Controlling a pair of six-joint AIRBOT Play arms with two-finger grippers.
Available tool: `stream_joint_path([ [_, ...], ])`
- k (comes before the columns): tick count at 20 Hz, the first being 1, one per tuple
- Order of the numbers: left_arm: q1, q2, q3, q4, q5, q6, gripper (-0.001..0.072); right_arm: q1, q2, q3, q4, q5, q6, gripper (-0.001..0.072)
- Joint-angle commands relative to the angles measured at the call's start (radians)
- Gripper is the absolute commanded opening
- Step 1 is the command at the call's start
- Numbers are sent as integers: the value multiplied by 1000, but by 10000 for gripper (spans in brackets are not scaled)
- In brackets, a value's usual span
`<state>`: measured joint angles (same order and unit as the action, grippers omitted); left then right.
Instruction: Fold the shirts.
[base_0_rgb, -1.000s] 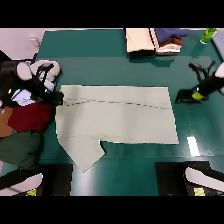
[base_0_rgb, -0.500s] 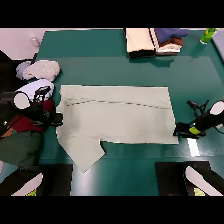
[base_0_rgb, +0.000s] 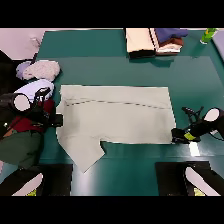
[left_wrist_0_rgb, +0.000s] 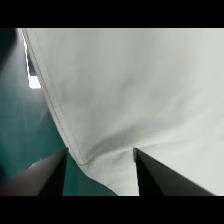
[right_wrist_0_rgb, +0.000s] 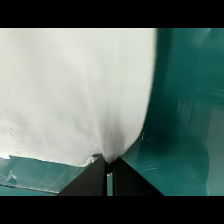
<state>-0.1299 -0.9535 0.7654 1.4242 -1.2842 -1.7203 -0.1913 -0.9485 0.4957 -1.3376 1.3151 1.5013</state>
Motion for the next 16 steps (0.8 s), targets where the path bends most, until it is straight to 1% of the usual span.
stream_joint_path([
  [1, 0, 3, -1, 1, -64, 0, 501, 97, 2, -3, 0, -32, 11, 16],
  [3, 0, 12, -17, 1, -95, 0, 503, 121, 2, -3, 0, -41, 28, 15],
  [6, 0, 66, -108, -20, -89, -14, 503, 123, 2, -3, 0, -42, 28, 15],
  [8, 0, 91, -182, -85, -76, -19, 504, 123, 2, -3, 1, -51, 28, 15],
  [10, 0, 92, -250, -133, -44, -18, 503, 123, 2, -3, 2, -53, 28, 15],
  [12, 0, 92, -307, -146, -9, -19, 504, 123, 2, -3, 1, -52, 28, 15],
  [14, 0, 92, -346, -147, 25, -27, 503, 123, 2, -3, 2, -52, 28, 15],
  [16, 0, 91, -362, -183, 71, -29, 502, 123, 2, -3, 1, -53, 28, 15],
])
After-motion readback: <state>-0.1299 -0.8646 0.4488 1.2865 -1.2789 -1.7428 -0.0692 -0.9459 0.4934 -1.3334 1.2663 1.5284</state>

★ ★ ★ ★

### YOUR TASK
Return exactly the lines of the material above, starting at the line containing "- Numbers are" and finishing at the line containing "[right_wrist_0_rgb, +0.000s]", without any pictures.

### SOLUTION TO THE PROBLEM
- Numbers are sent as integers: the value multiplied by 1000, but by 10000 for gripper (spans in brackets are not scaled)
- In brackets, a value's usual span
`<state>`: measured joint angles (same order and unit as the action, grippers omitted); left then right.
Instruction: Fold the shirts.
[base_0_rgb, -1.000s] 
[base_0_rgb, -0.500s] 
[base_0_rgb, +0.000s] 
[left_wrist_0_rgb, +0.000s] 
[right_wrist_0_rgb, +0.000s] 

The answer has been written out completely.